* **DIRECTIONS FOR THIS TASK**: Lines with the word "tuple" in them are the ones to copy from the records.
=== Section Start ===
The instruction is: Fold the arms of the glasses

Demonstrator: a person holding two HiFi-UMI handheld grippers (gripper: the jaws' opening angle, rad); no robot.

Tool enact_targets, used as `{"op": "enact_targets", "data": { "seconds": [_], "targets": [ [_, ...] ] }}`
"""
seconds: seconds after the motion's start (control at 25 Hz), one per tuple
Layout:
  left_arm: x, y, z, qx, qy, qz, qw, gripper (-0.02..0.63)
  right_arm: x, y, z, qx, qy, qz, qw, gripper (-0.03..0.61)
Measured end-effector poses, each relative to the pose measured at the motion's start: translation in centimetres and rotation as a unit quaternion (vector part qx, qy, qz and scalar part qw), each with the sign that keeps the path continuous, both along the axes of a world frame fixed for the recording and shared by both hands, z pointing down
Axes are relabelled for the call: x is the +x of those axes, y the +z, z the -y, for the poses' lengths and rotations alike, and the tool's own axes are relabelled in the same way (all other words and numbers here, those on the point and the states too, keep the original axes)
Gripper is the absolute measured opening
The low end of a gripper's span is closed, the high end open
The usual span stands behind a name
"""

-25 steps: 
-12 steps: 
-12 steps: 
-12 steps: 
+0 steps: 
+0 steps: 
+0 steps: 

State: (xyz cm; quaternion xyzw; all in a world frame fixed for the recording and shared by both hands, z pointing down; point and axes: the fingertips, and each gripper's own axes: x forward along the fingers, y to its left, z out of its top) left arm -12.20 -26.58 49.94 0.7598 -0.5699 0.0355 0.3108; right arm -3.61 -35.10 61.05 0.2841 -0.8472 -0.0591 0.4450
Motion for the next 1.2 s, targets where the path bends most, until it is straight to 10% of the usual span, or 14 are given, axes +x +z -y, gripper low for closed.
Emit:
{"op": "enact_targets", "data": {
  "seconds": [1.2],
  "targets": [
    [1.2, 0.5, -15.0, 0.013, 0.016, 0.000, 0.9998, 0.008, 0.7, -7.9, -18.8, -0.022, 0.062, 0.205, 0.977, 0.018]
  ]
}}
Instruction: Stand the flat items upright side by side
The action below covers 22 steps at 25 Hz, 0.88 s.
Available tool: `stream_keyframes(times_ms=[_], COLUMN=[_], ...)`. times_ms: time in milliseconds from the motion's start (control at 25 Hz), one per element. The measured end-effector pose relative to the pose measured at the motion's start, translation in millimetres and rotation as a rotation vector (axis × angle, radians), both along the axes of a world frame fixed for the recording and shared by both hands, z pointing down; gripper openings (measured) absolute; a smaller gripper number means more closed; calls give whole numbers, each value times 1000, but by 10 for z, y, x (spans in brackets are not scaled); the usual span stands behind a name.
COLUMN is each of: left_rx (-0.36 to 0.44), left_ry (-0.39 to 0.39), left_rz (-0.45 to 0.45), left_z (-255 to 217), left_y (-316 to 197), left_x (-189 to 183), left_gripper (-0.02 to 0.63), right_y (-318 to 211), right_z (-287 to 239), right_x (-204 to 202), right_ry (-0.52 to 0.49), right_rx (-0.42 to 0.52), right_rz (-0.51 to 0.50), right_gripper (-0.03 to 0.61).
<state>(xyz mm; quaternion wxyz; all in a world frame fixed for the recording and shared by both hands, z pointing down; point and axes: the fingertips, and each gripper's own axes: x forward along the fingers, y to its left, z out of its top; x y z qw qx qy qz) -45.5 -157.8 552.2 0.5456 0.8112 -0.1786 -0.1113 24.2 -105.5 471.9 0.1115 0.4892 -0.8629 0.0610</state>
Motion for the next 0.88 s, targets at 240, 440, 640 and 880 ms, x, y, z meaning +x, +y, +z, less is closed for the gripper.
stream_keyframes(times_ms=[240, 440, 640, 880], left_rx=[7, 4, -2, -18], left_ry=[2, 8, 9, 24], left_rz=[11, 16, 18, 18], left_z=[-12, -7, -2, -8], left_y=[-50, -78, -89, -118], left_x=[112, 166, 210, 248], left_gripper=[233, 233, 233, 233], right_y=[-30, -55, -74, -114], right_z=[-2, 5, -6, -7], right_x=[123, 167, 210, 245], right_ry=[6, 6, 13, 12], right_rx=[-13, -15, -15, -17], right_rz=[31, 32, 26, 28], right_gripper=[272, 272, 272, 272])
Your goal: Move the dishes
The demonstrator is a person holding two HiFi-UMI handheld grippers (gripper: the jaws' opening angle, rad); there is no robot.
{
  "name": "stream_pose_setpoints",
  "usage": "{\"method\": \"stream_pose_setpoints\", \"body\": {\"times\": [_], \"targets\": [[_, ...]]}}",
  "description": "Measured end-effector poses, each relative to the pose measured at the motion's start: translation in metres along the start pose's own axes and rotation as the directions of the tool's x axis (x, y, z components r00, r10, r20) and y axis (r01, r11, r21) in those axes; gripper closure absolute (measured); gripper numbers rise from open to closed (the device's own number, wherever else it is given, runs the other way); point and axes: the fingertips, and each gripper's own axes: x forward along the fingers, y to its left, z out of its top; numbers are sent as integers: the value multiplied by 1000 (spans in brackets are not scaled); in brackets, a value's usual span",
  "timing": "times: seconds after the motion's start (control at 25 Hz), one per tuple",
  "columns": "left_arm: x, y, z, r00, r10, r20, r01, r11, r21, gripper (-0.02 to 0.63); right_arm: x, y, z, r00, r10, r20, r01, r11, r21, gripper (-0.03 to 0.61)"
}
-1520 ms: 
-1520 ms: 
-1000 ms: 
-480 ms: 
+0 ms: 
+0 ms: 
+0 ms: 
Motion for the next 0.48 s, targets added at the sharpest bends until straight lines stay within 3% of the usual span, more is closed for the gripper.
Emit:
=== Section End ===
* **RESPONSE TO THIS TASK**:
seconds: seconds after the motion's start (control at 25 Hz), one per tuple
  "timing": "times: seconds after the motion's start (control at 25 Hz), one per tuple",

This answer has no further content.